DATA EXTRACTS START

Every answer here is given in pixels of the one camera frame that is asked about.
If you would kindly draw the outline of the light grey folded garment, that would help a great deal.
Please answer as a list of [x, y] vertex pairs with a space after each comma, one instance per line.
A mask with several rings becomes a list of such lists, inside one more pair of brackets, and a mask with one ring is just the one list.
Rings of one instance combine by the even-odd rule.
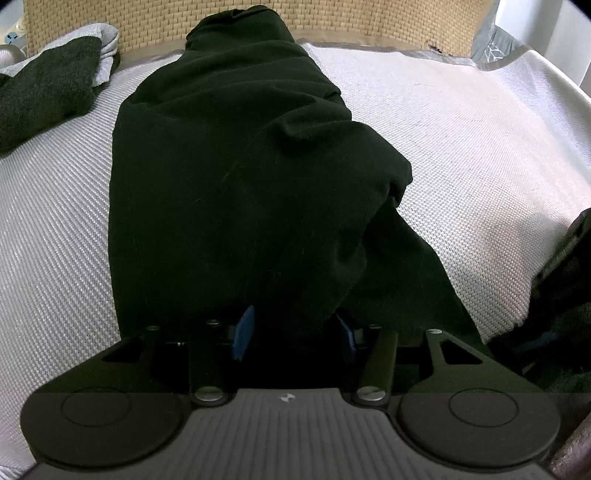
[[114, 57], [118, 51], [119, 30], [108, 23], [92, 23], [77, 28], [45, 45], [37, 54], [18, 63], [3, 66], [1, 74], [15, 77], [21, 70], [42, 54], [56, 53], [62, 47], [81, 47], [82, 41], [90, 45], [92, 55], [98, 57], [98, 64], [92, 71], [92, 87], [107, 83], [111, 76]]

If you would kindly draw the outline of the woven rattan headboard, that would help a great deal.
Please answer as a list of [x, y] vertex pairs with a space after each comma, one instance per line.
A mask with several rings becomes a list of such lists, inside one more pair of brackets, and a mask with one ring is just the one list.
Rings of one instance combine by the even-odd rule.
[[[467, 57], [492, 7], [490, 1], [270, 1], [300, 38], [365, 45], [434, 48]], [[51, 41], [87, 24], [119, 30], [128, 52], [184, 39], [208, 15], [252, 7], [249, 1], [27, 1], [27, 47], [35, 54]]]

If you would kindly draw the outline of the white woven bed cover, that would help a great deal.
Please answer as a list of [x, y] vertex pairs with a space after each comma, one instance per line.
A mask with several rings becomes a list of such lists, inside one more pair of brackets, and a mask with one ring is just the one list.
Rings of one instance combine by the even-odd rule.
[[[400, 212], [437, 252], [489, 339], [590, 205], [590, 100], [537, 52], [490, 63], [315, 44], [356, 121], [411, 163]], [[175, 53], [114, 73], [91, 111], [1, 159], [1, 475], [33, 465], [21, 407], [117, 341], [107, 261], [111, 135], [121, 102]]]

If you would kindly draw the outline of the black shirt with white print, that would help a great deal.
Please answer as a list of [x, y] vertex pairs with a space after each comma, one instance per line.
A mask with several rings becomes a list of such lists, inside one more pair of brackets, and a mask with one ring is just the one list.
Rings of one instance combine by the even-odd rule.
[[108, 253], [122, 337], [187, 339], [252, 312], [252, 386], [334, 387], [349, 335], [391, 327], [400, 370], [442, 329], [478, 329], [431, 246], [400, 216], [409, 161], [353, 121], [270, 8], [204, 18], [182, 56], [121, 104]]

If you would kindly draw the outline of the dark grey folded garment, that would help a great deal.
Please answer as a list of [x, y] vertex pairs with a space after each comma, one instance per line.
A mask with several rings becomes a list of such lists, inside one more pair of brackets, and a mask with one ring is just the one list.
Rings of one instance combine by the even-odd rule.
[[42, 54], [15, 77], [1, 75], [1, 152], [70, 118], [87, 114], [103, 84], [92, 87], [98, 64], [90, 45]]

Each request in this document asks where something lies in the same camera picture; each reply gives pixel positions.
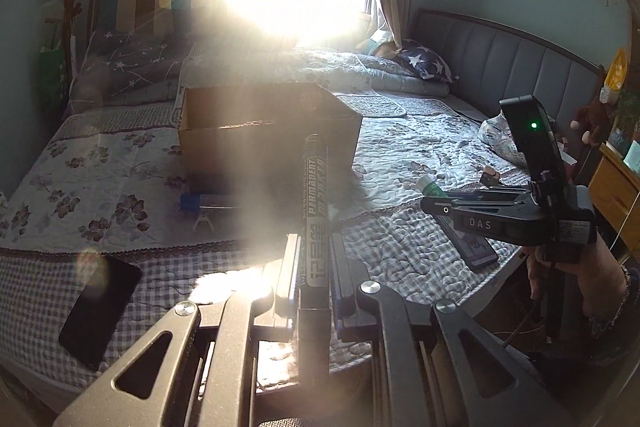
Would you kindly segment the person's right hand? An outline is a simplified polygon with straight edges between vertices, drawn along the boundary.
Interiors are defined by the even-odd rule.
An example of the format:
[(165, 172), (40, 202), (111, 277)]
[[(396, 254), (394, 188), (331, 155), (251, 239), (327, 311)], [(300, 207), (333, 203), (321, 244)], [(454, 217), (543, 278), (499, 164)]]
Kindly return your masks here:
[(622, 313), (629, 280), (600, 234), (585, 246), (578, 263), (559, 263), (555, 268), (576, 277), (586, 317), (610, 323)]

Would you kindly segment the dark sleeved right forearm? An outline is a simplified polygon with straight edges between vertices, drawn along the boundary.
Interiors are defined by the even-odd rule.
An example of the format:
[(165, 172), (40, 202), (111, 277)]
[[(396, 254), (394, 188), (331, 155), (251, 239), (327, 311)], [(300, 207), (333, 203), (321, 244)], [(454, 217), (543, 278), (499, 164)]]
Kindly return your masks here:
[(628, 295), (614, 323), (591, 319), (579, 338), (528, 354), (544, 387), (576, 421), (597, 405), (639, 340), (639, 271), (626, 275)]

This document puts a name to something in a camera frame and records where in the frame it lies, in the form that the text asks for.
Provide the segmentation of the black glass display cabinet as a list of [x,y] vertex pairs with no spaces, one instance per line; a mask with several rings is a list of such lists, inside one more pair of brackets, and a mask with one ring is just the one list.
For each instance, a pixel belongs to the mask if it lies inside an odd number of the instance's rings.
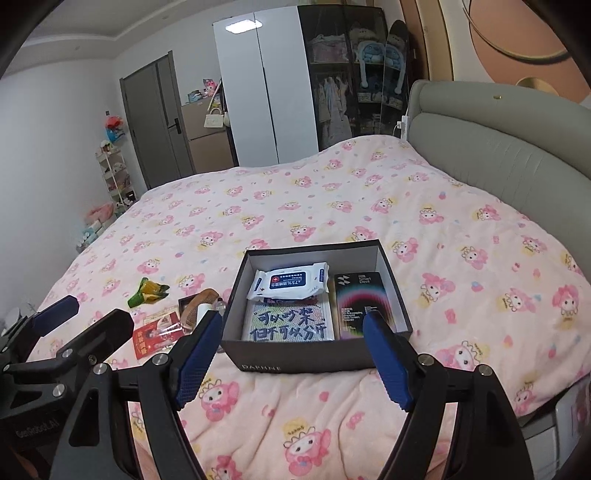
[[304,5],[298,9],[314,100],[318,146],[394,135],[407,111],[411,36],[377,6]]

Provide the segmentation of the white shoe rack shelf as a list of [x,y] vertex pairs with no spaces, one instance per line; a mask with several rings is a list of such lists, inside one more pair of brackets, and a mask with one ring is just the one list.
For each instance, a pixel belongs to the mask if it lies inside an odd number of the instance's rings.
[[103,140],[95,153],[95,159],[114,203],[115,215],[119,217],[137,201],[124,156],[118,147]]

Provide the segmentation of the white cylindrical roll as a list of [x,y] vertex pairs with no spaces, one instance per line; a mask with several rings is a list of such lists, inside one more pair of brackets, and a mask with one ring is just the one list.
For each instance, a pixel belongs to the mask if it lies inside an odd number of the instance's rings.
[[200,303],[197,306],[197,316],[195,316],[195,323],[198,325],[200,323],[200,321],[202,319],[204,319],[204,317],[209,313],[209,312],[215,312],[216,308],[214,307],[214,304],[211,303]]

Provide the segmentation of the red packet card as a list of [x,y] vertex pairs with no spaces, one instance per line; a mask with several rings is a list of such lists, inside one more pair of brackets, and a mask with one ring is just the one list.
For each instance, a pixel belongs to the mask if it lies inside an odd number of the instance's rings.
[[184,330],[176,311],[154,317],[133,332],[132,344],[135,357],[141,360],[161,352],[172,346],[183,335]]

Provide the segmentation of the grey padded headboard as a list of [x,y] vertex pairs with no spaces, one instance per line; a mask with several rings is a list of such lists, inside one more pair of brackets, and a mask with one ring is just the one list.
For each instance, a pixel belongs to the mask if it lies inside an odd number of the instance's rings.
[[408,140],[431,165],[525,214],[590,270],[590,111],[498,83],[420,80]]

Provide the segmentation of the grey door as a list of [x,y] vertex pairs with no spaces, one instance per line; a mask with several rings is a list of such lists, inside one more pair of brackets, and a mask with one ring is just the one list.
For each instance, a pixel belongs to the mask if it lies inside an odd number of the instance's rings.
[[195,174],[173,54],[119,80],[126,122],[147,189]]

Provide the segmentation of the brown cabinet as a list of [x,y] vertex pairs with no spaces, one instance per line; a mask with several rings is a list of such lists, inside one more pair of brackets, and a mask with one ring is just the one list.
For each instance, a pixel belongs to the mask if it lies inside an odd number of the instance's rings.
[[208,105],[209,100],[200,100],[181,107],[185,135],[197,174],[228,170],[235,166],[225,128],[204,126]]

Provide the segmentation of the small black box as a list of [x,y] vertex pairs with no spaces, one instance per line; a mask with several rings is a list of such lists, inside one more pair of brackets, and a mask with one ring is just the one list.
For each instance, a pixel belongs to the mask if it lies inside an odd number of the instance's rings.
[[178,311],[180,316],[184,315],[186,311],[191,314],[197,310],[197,301],[195,301],[196,297],[196,295],[190,295],[178,300]]

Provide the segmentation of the green yellow plastic wrapper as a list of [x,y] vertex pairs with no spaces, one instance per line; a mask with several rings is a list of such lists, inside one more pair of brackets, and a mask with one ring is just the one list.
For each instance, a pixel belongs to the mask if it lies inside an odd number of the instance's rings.
[[169,289],[170,287],[166,284],[159,284],[143,277],[136,292],[127,300],[127,305],[129,308],[136,308],[143,304],[154,304],[166,298],[169,295]]

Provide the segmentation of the white wet wipes pack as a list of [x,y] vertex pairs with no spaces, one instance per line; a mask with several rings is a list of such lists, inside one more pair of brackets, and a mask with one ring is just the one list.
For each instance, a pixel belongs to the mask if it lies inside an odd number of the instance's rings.
[[318,262],[270,271],[256,271],[247,299],[305,300],[328,293],[329,264]]

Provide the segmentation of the black cardboard shoe box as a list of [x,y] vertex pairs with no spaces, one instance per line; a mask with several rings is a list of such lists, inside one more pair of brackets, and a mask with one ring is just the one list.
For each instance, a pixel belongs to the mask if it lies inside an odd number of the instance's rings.
[[398,296],[397,334],[410,337],[411,320],[393,270],[380,241],[249,250],[235,278],[224,313],[221,346],[242,371],[262,373],[326,373],[373,368],[374,362],[362,338],[310,343],[256,343],[242,341],[247,294],[256,271],[270,271],[318,262],[329,264],[329,277],[342,273],[379,272]]

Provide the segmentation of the white wardrobe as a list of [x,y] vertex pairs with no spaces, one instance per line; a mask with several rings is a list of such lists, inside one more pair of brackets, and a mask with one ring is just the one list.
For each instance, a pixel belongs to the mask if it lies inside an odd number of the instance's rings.
[[213,33],[238,165],[273,167],[317,154],[297,6],[219,20]]

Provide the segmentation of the black screen protector box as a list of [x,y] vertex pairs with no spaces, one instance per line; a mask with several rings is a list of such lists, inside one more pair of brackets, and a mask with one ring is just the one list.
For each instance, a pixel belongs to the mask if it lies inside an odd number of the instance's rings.
[[393,331],[399,330],[398,296],[379,272],[338,274],[334,285],[339,339],[362,338],[363,319],[370,313],[376,313]]

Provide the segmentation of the wooden comb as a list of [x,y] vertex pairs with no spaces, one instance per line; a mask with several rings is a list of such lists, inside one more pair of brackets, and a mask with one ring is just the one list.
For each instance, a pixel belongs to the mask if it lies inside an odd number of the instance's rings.
[[186,331],[192,331],[204,315],[212,310],[216,310],[221,296],[211,288],[189,295],[178,301],[180,324]]

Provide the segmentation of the cartoon diamond painting sheet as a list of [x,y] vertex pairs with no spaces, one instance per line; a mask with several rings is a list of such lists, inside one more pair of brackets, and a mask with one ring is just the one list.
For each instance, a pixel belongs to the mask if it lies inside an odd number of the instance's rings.
[[334,340],[334,322],[327,294],[304,300],[247,302],[242,341],[310,343]]

DATA EXTRACTS END

**REQUIRED ACTION:** Please find the lines in the data that contain the word "great" and copy them.

**SOLUTION TO THIS EXERCISE:**
If you would kindly draw the outline of the light grey folded garment, that would help a great deal.
If you would kindly draw the outline of the woven rattan headboard, that would help a great deal.
If you would kindly draw the outline of the white woven bed cover, that would help a great deal.
If you would kindly draw the outline of the black shirt with white print, that would help a great deal.
If you would kindly draw the outline of the dark grey folded garment, that would help a great deal.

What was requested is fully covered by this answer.